Rolf Potts | What if You COULD Take that Dream Trip?
Good Life Project
Jonathan Fields / Acast
4.5 • 3.4K Ratings
🗓️ 6 October 2022
⏱️ 67 minutes
🧾️ Download transcript
Summary
Traveling the world, especially for an extended period, may be a luxury you only dream about or can only do every few years. But, what if there was a way to make it happen? And, way sooner, and for less money than you ever imagined? Or, what if there's a way to evoke that sense of wonder and curiosity that travel brings out of us without leaving our immediate neighborhood?

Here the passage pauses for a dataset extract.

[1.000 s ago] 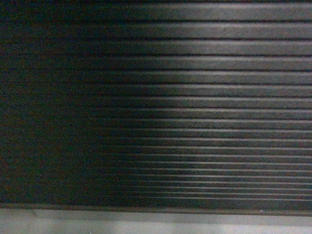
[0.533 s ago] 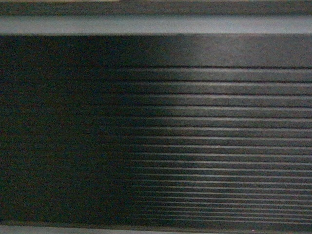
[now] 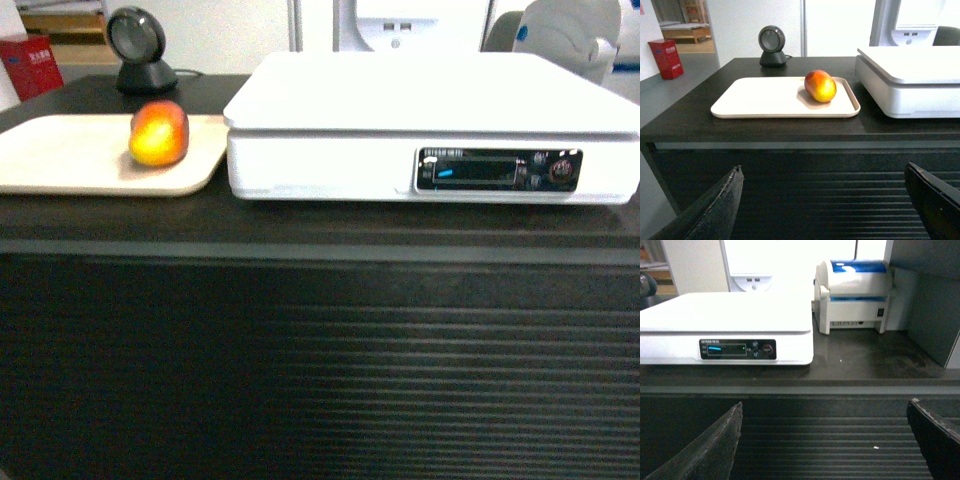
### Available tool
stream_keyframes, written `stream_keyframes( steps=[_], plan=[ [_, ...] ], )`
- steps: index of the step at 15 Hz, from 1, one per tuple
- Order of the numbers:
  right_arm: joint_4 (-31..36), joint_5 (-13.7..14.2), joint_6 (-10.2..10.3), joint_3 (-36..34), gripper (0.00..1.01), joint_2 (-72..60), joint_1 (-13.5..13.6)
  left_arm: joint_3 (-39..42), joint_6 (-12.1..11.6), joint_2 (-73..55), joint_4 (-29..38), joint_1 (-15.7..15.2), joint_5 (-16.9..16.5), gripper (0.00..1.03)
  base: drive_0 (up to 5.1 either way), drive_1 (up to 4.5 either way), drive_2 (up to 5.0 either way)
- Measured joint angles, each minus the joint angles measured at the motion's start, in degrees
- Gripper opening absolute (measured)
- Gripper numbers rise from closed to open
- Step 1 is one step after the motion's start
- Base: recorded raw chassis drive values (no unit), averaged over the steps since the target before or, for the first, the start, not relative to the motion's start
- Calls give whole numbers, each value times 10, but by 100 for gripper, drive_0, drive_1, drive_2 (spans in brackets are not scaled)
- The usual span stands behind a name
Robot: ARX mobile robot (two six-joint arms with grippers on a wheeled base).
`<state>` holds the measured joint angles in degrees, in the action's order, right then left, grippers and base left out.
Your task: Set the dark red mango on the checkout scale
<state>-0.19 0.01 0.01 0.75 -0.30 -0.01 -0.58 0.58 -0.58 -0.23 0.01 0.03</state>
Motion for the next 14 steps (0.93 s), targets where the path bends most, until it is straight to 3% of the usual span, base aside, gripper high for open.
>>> stream_keyframes(
  steps=[14],
  plan=[
    [0, 0, 0, 0, 98, 0, 0, 0, -2, 0, 0, 0, 0, 98, 0, 0, 0]
  ],
)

What would it look like to keep the spirit of the journey or travel alive at home, using it to engage with and learn from the community that's right in front of us in a new and meaningful way? My guest today, Rolf Potts, is a firm believer in the life-altering benefits of travel - even if that means driving heading just a few blocks outside your normal routine - and how we can use adventure as a metaphor for life itself, and I'm excited to dive deeper into his philosophies and stories about life, travel, and wonder.

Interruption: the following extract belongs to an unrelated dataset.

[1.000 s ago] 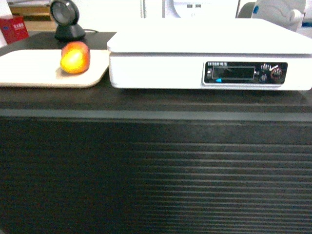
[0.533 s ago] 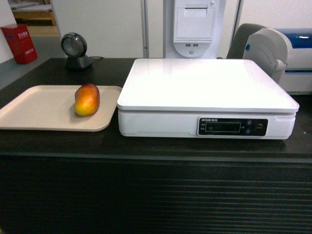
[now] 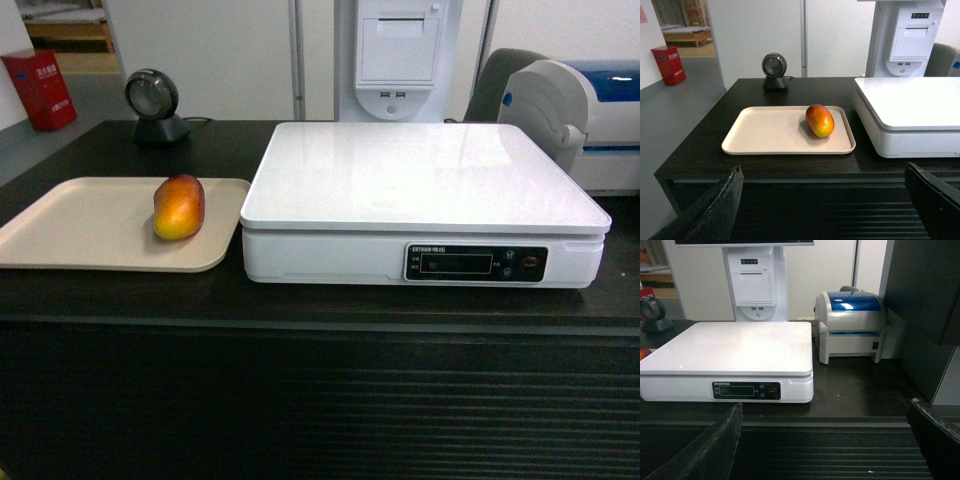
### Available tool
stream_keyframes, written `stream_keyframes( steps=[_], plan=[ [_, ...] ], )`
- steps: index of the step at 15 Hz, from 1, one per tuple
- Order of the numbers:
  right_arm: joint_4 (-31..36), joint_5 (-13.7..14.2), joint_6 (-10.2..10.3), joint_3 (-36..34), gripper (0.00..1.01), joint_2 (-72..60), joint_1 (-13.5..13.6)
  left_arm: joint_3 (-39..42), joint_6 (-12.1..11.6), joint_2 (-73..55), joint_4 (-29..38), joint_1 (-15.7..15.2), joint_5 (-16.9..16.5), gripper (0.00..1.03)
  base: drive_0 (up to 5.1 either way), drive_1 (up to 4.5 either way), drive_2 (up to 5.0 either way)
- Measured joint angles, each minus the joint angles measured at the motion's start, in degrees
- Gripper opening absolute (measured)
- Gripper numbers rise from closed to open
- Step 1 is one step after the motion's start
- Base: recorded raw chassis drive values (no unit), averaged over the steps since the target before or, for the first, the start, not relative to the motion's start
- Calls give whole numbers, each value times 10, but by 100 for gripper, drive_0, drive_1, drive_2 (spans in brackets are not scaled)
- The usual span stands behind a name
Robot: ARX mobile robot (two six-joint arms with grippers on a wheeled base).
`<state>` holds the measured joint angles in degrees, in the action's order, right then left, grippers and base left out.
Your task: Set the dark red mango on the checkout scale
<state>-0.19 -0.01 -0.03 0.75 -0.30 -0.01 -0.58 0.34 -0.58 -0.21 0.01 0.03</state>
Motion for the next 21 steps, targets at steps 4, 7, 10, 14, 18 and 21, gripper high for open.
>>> stream_keyframes(
  steps=[4, 7, 10, 14, 18, 21],
  plan=[
    [0, 0, 0, 0, 98, 0, 0, 0, 0, 0, 0, 0, 0, 98, 0, 0, 0],
    [0, 0, 0, 0, 98, 0, 0, 0, 0, 0, 0, 0, 0, 98, 0, 0, 0],
    [0, 0, 0, 0, 98, 0, 0, 0, 0, 0, 0, 0, 0, 98, 0, 0, 0],
    [0, 0, 0, 0, 98, 0, 0, 0, 1, 0, -4, 1, 4, 98, 0, 0, 0],
    [0, 0, 0, 0, 98, 0, 0, -51, 42, -109, 7, 209, 241, 98, 0, 0, 0],
    [0, 0, 0, 0, 98, 0, 0, -70, 37, -210, 114, 221, 231, 98, 0, 0, 0]
  ],
)
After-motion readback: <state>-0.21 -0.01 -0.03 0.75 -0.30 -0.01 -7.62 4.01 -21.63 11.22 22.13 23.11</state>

Rolf has shared much of his wisdom and travel stories in his books Vagabonding: An Uncommon Guide to the Art of Long-Term World Travel and his newest release, The Vagabond's Way: 366 Meditations on Wanderlust, Discovery, and the Art of Travel. In our conversation today, we explore Rolf's strategies for doing immersive travel in a meaningful way, uncover the ways anyone, even those who can't travel, can use the vagabond mindset to disrupt their routines at home, and we touch on a few moments of adventure and curiosity that have shaped and inspired us.
You can find Rolf at: Website | Instagram | Deviate with Rolf Potts Podcast
If you LOVED this episode you’ll also love the conversations we had with Tim Ferriss about centering humanity and love in work and life.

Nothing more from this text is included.